Approach

How I think about research

Research streams

Most projects fall into these buckets that talk to each other: company work, macro context, and process.

  • Single-name deep dives: unit economics, competitive dynamics, and valuation versus peers.
  • Macro + factor work: regimes, rates, style rotations, and sector/region spreads.
  • ETF and index analysis: building simple ways to express views without stock picking.
  • Methods notes: Monte Carlo setups, sanity checks, and process frameworks.

Principles

Start with the business: customers, cash flows, and competitive moat. Then layer macro and sentiment on top, rather than letting the narrative lead.

I try to keep a clear distinction between "great company" and "great stock", think in probabilities, and make sure each conclusion has a traceable path back to data, assumptions, and scenarios.

Tools are mostly Python and Excel. The goal is not fancy models but transparent ones that make it easy to see where things break.

In practice

From the work

These aren't abstract principles. Here's what they actually look like in the research.

Great company, wrong price
Valuation is not the same as quality

In "Beyond the Buzz: Why Palantir's Valuation May Not Add Up", Palantir has real contracts, sticky government customers, and a growing commercial segment. But the stock was trading above 500x trailing earnings, far ahead of its SaaS peers sitting at a 99x median. The analysis started from that gap and worked backward through comps, scenario analysis, and cash flow math to ask: how much of this price is in the fundamentals, and how much is the narrative?

Always ask "versus what"
Context changes the answer

"US vs Global ETF Valuation Spreads" started with a simple question: is the premium earned? At 28x P/E versus a global median around 15x, the spread looks large. But when you break it down, more than a quarter of VOO sits in five mega-cap names, and "Pricing the AI Narrative" found the same thing from the other direction: nearly all S&P 500 outperformance since 2023 traces to a narrow AI-linked basket, not broad earnings growth. Neither piece would land the same way without the other.
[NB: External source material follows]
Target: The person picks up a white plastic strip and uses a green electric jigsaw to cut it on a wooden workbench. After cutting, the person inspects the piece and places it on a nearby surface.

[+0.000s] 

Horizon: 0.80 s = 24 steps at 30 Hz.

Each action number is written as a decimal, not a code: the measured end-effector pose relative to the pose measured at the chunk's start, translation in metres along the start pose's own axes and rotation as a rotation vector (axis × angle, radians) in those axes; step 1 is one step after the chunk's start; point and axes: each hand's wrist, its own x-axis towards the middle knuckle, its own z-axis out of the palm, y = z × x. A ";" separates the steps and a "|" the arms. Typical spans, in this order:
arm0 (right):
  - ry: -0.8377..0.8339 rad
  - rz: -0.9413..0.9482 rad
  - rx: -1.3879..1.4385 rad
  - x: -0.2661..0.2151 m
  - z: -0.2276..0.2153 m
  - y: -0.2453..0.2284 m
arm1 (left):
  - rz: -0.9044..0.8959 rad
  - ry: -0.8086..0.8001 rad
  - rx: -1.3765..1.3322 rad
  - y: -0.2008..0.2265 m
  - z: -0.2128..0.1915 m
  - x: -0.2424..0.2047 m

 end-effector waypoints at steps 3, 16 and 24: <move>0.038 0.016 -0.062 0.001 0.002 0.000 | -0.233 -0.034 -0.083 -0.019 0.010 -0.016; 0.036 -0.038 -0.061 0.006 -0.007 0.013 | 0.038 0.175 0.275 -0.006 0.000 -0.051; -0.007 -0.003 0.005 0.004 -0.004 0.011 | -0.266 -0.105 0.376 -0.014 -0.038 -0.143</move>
Stress-test the conclusion
Find the cracks before someone else does

"The Unraveling Guarantee: Has the U.S. Lost Its Exorbitant Privilege?" made a bear case on U.S. fiscal sustainability, then spent several pages steelmanning the other side: dollar reserve status, the domestic savings pool, Fed credibility, and the historical record of countries carrying high debt loads for extended periods. The conclusion held, but working through the counterarguments was the point. A thesis that doesn't survive its own stress test probably isn't ready to defend.

Methodology

Show your work

Research that can't be replicated isn't research. It's an opinion with a chart.

Tools & data sources

Everything is off-the-shelf. No proprietary data, no black boxes.

  • Python (pandas, numpy, matplotlib, scipy) for quantitative analysis and visualization.
  • Excel for financial modeling, comps tables, and scenario builds.
  • Data from Yahoo Finance, FRED, CBO, Pitchbook, and primary filings, all cited in the work.
  • Source files, spreadsheets, and notebooks on GitHub ↗.

Reproducibility

If someone with the same data can't get to the same conclusion, the analysis isn't done. Every chart in these papers cites its source. Every multiple has a date stamp. Every peer group has a written rationale for why those names are in it and not others.

The goal is models you can argue with. Not because every reader should rebuild the spreadsheet, but because writing down every assumption forces you to find the ones that don't hold. That's the whole point of the exercise.

Scenario analysis is part of this. A base case without a stress test is just advocacy with good formatting. The Palantir deck runs three valuation scenarios. The debt paper models three rate paths through 2035. The point is to show where the conclusion breaks, not just where it holds.